Con el caso Carimagua, Arias, digno ex funcionario del FMI, hizo profesión de fe por la plutocracia y no por la democracia, es decir, por el gobierno de los ricos y no por el del pueblo. ¡Y de los ricos de verdad! Intentó que las 18 mil hectáreas no fueran para los campesinos desplazados y ni siquiera para varios empresarios, sino para uno solo, que para poder aspirar a ese premio gordo tenía que demostrar ingresos agrarios por 50 mil millones de pesos en los años anteriores. En Semana (Mar.11.08), el ministro afirmó que si a los pobres del campo les daban tierra, se volvían guerrilleros o paramilitares, silenciando que el 70% del valor en el agro lo genera el campesinado, a pesar del abandono estatal y la pobreza. Y fue capaz de afirmar que Colombia debía imitar el modelo malayo, tema del que no volvió a hablar cuando en el Senado se explicó que en Malasia hay una monarquía corrupta, con haciendas palmeras de 12 mil hectáreas en promedio y donde los jornaleros trabajan en condiciones miserables.

 

Bastantes escándalos por corrupción e indelicadezas, con paramilitares y todo, sacudieron dependencias del Ministerio de Agricultura. Afortunadamente, se hundió la ley de bosques, que apuntaba a arrasar las selvas naturales de Colombia. De la llamada ley “de desarrollo rural” la Procuraduría dijo que era anti pobres del campo.

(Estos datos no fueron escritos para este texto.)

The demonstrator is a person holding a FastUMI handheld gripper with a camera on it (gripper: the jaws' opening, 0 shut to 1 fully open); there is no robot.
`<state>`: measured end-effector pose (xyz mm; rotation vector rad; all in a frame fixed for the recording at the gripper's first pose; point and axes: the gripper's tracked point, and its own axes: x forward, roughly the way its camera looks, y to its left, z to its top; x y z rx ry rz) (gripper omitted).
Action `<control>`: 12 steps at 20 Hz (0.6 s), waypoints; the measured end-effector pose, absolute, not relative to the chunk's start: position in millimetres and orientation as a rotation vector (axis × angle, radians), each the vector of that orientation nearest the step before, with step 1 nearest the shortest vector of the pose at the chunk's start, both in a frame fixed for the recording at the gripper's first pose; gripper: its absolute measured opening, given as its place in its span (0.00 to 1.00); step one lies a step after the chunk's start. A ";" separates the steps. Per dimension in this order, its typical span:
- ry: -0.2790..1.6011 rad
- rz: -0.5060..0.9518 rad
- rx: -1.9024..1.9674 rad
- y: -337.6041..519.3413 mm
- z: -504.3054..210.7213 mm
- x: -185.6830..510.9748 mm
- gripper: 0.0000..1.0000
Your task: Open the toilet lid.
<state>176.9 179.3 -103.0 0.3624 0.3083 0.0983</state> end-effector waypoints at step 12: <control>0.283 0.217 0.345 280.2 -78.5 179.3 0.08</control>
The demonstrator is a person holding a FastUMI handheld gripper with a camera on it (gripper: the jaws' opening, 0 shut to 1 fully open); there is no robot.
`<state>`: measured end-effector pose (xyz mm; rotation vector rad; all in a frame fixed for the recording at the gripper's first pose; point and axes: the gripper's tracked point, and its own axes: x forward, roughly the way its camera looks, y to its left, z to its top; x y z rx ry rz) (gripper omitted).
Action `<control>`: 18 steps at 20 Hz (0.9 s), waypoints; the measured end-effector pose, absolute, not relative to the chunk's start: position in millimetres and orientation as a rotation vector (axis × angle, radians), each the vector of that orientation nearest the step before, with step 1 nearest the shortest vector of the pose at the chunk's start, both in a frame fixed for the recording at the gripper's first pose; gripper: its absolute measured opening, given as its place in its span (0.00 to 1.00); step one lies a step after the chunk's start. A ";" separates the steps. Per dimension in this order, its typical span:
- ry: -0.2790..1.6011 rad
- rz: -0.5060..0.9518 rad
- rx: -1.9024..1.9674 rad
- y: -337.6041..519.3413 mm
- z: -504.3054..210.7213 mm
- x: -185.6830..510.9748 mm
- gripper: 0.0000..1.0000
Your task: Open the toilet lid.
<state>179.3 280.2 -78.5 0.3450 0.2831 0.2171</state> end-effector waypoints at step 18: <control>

En un pasaje que en otro país le hubiera costado el puesto, Arias adujo que los indígenas tenían 31 millones de hectáreas, lo que los hacía algo así como latifundistas, mientras que con dolo ocultó que el 90% de esas tierras son selvas, parques naturales, desiertos y páramos, lo que no las hace aptas para la explotación agropecuaria. Persiguió los mataderos locales y la economía campesina en los negocios lácteo y avícola. E intentó financiar su clientelismo con un impuesto a la leche.

 

¿Carece, entonces, Andrés Felipe Arias de méritos para ser candidato? Por el contrario, sus favorecidos sostienen que los tiene todos.